Niranam diocese was established by Patriarch Ignatius Peter IV, the Patriarch of Antioch during his apostolic visit to India in 1876 at the historic Mulanthuruthy Synod. Geevarghese Gregorios of Parumala was ordained as its first metropolitan. Later in 1987, Mor Gregorios declared a saint by Ignatius Zakka I Patriarch of Antioch for Syriac Orthodox Church of India.

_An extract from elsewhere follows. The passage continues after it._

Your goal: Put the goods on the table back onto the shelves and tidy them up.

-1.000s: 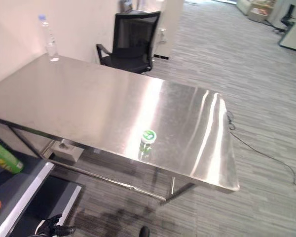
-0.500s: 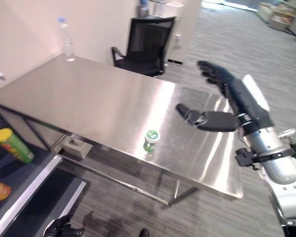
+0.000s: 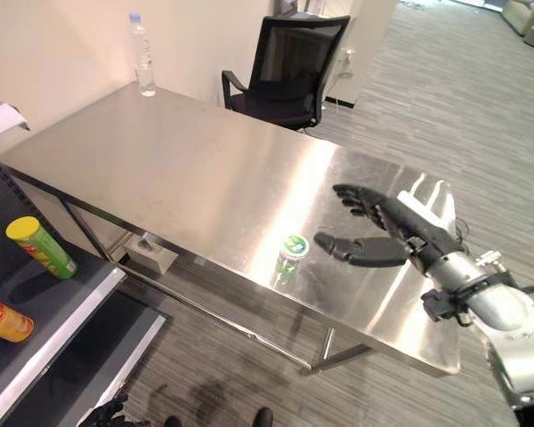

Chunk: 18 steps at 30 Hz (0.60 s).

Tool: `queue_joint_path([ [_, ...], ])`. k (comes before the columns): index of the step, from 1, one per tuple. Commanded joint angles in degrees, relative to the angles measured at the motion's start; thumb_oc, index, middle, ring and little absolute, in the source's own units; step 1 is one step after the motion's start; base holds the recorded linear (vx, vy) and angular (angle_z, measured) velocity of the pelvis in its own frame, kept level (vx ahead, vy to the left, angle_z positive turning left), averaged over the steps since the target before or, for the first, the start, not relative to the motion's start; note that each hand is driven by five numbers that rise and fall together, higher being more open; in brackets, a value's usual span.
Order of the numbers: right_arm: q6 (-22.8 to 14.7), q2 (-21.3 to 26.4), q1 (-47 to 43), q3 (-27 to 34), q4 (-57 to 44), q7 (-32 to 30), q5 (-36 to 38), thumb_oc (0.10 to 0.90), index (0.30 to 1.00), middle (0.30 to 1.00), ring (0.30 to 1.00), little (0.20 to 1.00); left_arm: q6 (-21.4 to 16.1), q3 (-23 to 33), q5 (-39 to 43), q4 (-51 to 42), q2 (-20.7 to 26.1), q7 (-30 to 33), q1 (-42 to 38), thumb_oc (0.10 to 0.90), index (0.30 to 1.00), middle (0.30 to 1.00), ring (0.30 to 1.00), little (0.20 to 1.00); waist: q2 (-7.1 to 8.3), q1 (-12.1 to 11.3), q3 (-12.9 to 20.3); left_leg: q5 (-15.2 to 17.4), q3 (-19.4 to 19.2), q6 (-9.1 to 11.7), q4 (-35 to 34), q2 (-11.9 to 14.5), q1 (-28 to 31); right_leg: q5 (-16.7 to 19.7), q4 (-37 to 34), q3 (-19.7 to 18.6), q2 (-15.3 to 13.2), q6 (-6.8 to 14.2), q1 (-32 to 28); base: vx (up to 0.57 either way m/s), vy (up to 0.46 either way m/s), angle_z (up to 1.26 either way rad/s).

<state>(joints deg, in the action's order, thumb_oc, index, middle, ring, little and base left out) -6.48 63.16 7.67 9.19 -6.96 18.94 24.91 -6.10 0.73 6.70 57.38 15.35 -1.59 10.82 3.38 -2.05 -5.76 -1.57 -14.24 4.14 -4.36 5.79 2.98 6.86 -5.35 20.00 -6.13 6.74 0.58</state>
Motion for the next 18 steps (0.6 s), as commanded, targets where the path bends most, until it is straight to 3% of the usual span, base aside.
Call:
queue_joint_path([
  [1, -3.41, 2.64, -4.92, 1.51, -2.24, 0.02, 2.81, 0.800, 0.900, 0.900, 0.900, 0.900, -3.49, -0.49, 0.38, 0.06, 2.21, 0.16, -2.78, 0.800, 0.900, 0.900, 0.900, 0.900, 1.77, -1.45, 1.99, -3.36, 0.13, 1.56, -0.64, 1.10, -4.68, -6.65, 0.35, 2.74, -1.63, 3.48, -6.60, 0.01, -0.003, 0.06],
  [13, -3.49, 1.13, -7.54, -5.79, -0.31, -0.80, -3.96, 0.800, 0.900, 0.900, 0.900, 0.900, -3.19, -0.50, 0.67, 0.31, 2.53, 0.14, -3.02, 0.800, 0.900, 0.900, 0.900, 0.900, 1.87, -2.59, 1.41, -3.12, 1.06, 1.52, -0.64, 0.64, -5.07, -6.81, 0.35, 4.41, -2.04, 3.57, -6.96, 0.02, 0.002, 0.07],
  [18, -4.31, 2.47, -9.77, -10.34, 0.99, -2.57, -9.95, 0.800, 0.900, 0.900, 0.900, 0.900, -3.16, -0.65, 0.64, 0.21, 2.83, 0.86, -3.21, 0.800, 0.900, 0.900, 0.900, 0.900, 2.13, -3.29, 0.92, -3.22, 1.90, 1.53, -0.64, 0.48, -5.48, -7.02, 0.47, 5.14, -2.15, 3.45, -7.07, 0.01, 0.000, 0.04],
])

The Diocese of Niranam has now been made an independent diocese headquarter at St. Gregorios Church and the Patriarchal Center of Parumala. The present Niranam Diocese metropolitan is Geevarghese Mor Coorilose, who was consecrated as bishop on 3 July 2006 at St. Thomas Church of Paravur. The present auxiliary metropolitan is Geevarghese Mor Barnabas of the Niranam Diocese.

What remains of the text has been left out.